Exercise directions. Search the records for the word "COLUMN" and copy each line in which it appears.

Information Start Marker

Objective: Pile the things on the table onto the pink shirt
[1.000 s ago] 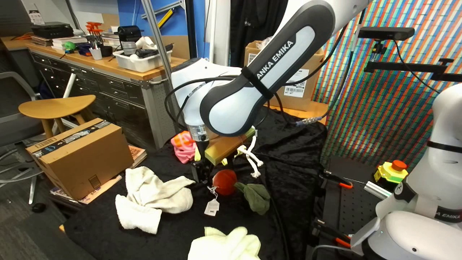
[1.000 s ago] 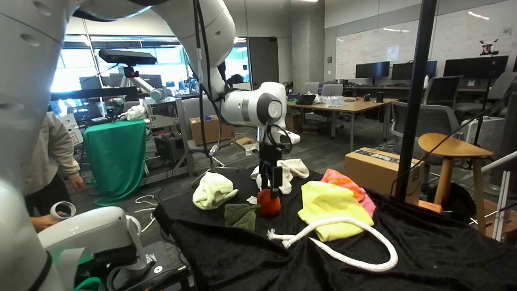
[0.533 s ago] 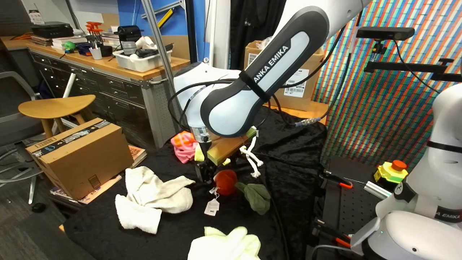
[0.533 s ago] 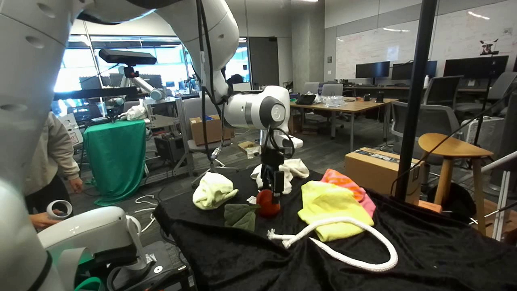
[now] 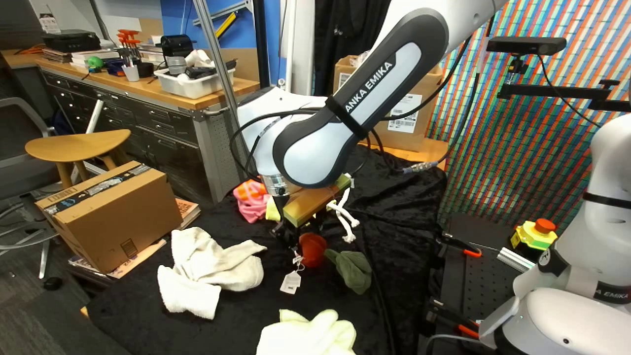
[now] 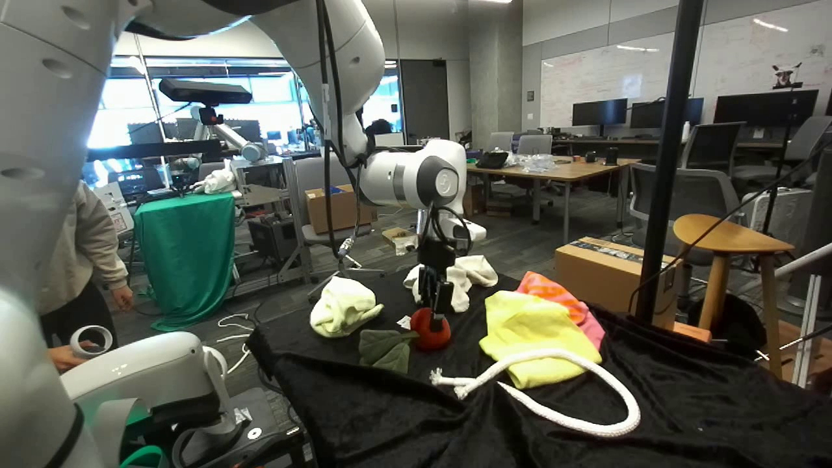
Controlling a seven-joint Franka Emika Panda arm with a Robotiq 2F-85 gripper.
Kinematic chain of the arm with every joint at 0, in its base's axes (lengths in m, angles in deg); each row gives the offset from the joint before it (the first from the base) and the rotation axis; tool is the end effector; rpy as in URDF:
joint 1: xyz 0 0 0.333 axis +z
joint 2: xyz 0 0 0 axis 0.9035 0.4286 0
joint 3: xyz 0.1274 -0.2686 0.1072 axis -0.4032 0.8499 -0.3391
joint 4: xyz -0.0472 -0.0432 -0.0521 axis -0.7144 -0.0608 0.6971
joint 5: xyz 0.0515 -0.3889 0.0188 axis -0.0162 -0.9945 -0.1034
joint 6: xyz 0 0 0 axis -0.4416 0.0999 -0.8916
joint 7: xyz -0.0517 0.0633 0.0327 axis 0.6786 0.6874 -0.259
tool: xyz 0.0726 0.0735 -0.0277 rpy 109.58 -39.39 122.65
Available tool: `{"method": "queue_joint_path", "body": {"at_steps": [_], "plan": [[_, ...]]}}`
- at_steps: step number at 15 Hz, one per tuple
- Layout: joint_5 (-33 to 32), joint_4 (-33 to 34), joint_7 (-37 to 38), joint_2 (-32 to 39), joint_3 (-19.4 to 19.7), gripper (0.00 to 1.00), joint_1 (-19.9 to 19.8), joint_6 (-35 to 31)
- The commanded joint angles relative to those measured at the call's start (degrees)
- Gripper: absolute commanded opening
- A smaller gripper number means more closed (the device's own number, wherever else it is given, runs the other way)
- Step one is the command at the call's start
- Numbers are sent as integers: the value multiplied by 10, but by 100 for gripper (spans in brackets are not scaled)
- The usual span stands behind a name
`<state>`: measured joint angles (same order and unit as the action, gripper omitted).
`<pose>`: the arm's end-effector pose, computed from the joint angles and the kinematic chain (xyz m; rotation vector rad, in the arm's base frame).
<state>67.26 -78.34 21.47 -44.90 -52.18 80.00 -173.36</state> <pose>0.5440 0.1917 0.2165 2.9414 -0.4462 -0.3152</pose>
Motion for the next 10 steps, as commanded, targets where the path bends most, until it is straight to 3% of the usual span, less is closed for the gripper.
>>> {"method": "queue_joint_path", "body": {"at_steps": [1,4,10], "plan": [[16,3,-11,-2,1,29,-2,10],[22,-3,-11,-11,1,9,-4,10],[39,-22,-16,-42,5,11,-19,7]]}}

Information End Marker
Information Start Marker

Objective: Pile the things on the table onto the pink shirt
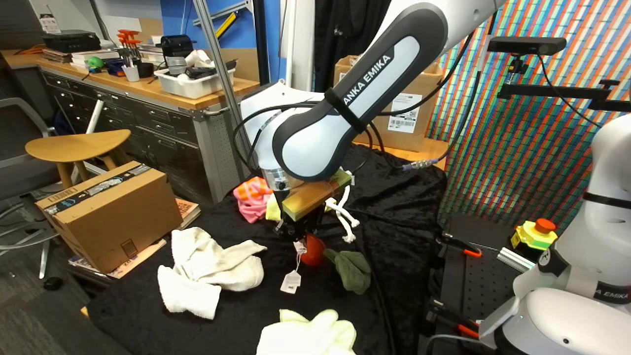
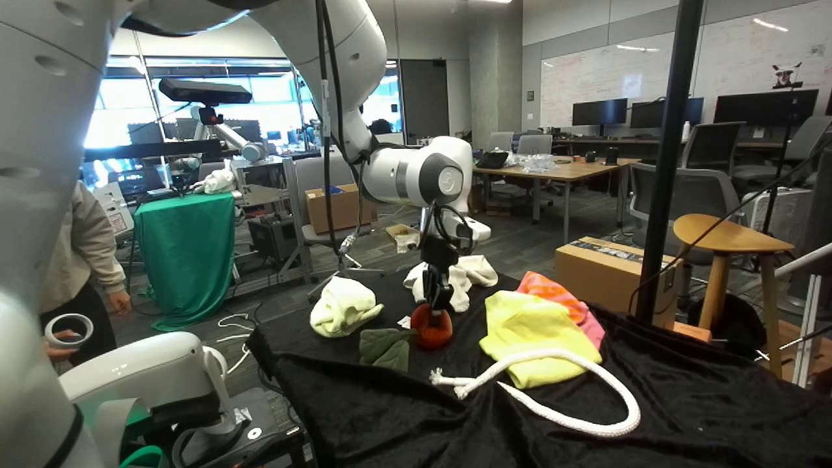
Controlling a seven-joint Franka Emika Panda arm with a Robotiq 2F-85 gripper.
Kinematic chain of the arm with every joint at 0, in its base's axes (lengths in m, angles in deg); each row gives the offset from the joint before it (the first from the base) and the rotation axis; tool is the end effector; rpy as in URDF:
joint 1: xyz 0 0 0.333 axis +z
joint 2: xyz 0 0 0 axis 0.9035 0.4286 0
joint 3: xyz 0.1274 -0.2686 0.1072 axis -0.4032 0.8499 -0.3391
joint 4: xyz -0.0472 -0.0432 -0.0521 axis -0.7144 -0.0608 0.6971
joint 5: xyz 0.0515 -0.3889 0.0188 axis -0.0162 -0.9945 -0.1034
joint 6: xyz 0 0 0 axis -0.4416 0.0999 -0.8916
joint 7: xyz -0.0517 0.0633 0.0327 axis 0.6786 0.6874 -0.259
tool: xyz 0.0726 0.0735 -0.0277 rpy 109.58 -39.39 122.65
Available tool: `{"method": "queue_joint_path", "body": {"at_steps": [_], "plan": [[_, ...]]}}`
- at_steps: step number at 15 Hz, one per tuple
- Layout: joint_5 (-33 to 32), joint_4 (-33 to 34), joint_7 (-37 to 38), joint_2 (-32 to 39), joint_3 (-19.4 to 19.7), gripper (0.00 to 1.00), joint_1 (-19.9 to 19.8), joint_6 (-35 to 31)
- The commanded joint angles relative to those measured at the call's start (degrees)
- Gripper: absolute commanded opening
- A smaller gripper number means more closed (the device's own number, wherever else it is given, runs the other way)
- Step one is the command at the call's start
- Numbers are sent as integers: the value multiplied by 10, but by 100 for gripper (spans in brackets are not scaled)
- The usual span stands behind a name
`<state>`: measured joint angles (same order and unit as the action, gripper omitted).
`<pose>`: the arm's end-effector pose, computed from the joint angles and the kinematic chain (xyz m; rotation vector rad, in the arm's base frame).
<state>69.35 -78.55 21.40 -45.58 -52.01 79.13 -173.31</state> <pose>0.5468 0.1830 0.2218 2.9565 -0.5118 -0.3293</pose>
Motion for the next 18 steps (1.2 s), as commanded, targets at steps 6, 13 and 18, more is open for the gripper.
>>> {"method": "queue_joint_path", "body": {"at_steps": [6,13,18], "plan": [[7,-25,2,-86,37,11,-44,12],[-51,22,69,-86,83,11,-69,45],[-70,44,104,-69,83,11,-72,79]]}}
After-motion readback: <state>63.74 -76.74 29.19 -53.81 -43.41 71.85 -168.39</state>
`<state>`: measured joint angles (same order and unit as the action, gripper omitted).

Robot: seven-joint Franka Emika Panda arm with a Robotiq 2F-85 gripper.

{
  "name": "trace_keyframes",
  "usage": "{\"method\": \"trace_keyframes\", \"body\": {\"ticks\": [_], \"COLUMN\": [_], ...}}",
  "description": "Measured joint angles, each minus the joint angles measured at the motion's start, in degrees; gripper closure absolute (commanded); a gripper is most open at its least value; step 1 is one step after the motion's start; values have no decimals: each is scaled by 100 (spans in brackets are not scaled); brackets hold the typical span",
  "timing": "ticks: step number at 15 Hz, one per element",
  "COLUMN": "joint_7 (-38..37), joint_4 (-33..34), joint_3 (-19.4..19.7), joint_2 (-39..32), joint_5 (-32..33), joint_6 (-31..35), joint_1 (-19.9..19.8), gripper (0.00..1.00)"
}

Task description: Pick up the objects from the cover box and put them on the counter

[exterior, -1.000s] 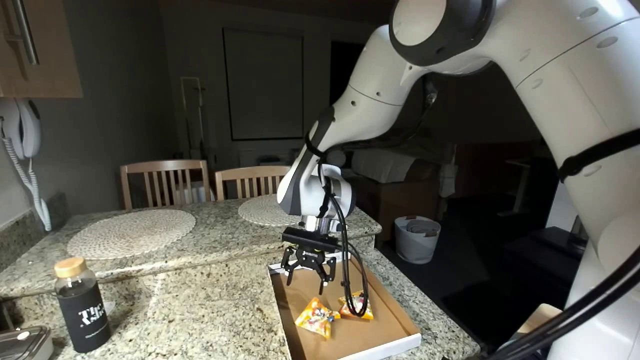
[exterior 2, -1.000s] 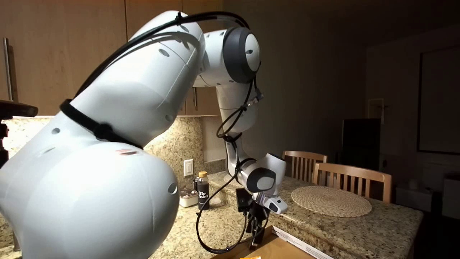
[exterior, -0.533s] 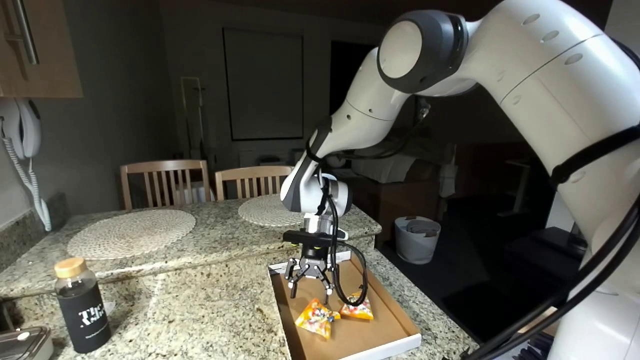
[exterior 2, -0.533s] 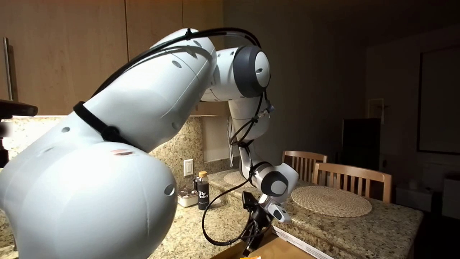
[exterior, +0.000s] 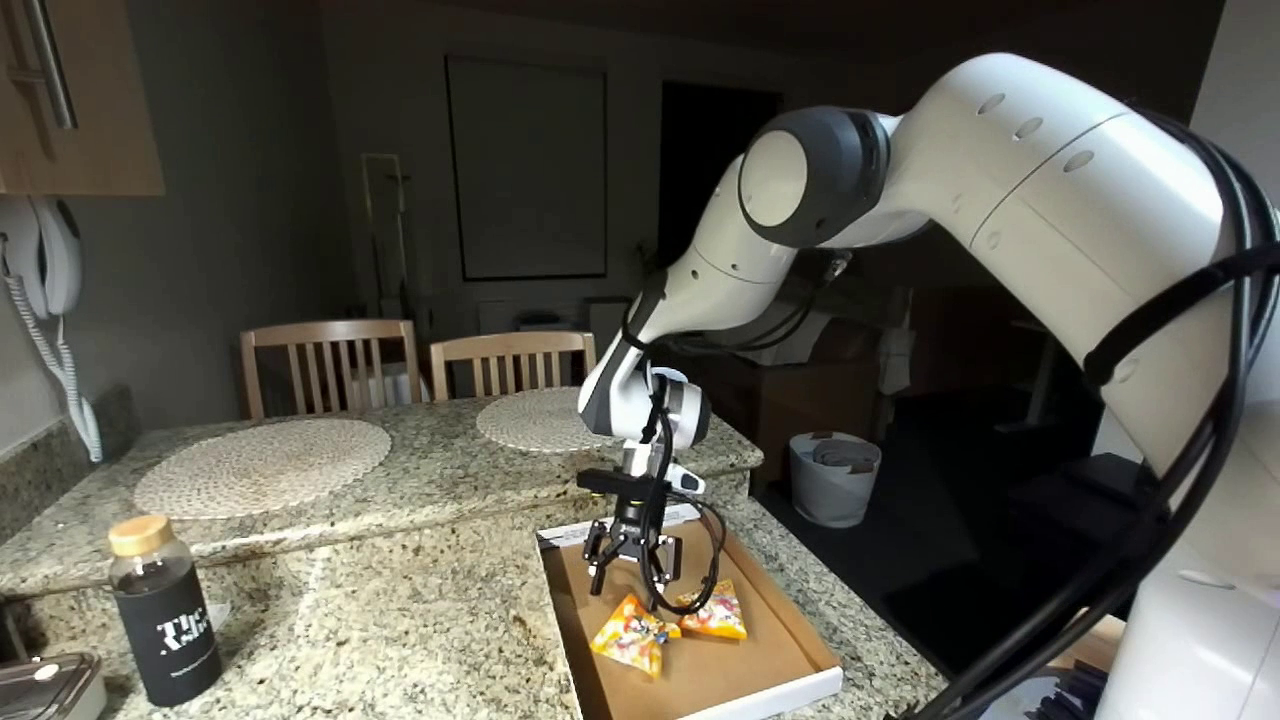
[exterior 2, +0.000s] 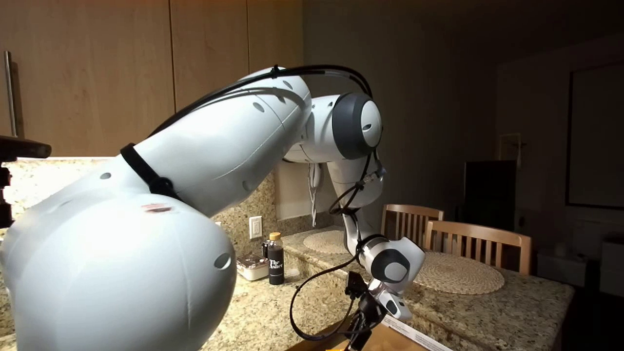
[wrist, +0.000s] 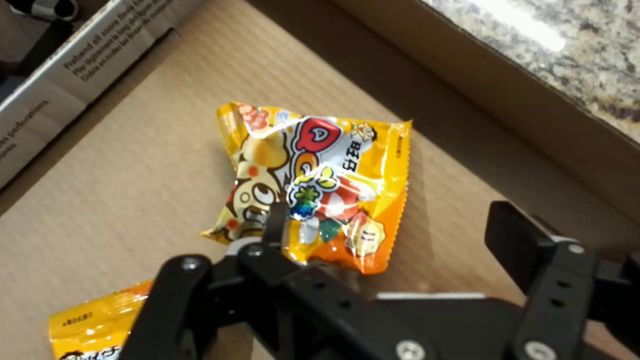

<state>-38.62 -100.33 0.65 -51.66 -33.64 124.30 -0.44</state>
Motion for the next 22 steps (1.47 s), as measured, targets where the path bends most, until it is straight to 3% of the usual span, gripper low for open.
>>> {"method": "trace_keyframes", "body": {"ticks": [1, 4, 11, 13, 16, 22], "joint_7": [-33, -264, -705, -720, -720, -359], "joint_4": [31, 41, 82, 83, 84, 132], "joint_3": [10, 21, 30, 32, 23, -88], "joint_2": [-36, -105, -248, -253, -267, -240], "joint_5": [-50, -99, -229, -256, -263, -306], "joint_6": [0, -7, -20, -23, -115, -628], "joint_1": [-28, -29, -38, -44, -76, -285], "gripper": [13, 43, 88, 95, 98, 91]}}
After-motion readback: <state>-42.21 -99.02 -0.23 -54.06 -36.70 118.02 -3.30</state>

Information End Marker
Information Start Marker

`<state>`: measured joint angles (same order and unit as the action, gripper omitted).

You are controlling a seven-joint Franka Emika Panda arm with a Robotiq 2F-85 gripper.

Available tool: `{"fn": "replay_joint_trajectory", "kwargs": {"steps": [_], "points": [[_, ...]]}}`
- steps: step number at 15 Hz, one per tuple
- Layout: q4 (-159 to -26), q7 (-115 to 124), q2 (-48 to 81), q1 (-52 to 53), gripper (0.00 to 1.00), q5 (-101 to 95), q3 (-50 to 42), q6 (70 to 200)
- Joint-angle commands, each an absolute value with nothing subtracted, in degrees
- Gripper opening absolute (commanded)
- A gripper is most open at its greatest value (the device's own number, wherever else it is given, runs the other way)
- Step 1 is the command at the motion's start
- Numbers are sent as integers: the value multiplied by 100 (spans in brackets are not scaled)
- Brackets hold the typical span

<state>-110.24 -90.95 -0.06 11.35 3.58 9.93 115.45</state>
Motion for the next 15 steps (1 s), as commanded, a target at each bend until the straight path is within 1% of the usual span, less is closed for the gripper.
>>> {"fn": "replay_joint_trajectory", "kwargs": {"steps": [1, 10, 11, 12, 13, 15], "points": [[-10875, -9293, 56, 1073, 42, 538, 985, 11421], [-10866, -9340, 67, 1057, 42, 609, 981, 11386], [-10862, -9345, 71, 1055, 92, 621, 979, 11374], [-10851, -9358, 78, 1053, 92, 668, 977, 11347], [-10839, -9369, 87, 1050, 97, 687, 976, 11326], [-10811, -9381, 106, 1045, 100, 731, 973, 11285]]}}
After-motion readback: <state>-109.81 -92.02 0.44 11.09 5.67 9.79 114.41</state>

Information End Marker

Finished exercise.
  "usage": "{\"method\": \"trace_keyframes\", \"body\": {\"ticks\": [_], \"COLUMN\": [_], ...}}",
  "COLUMN": "joint_7 (-38..37), joint_4 (-33..34), joint_3 (-19.4..19.7), joint_2 (-39..32), joint_5 (-32..33), joint_6 (-31..35), joint_1 (-19.9..19.8), gripper (0.00..1.00)"

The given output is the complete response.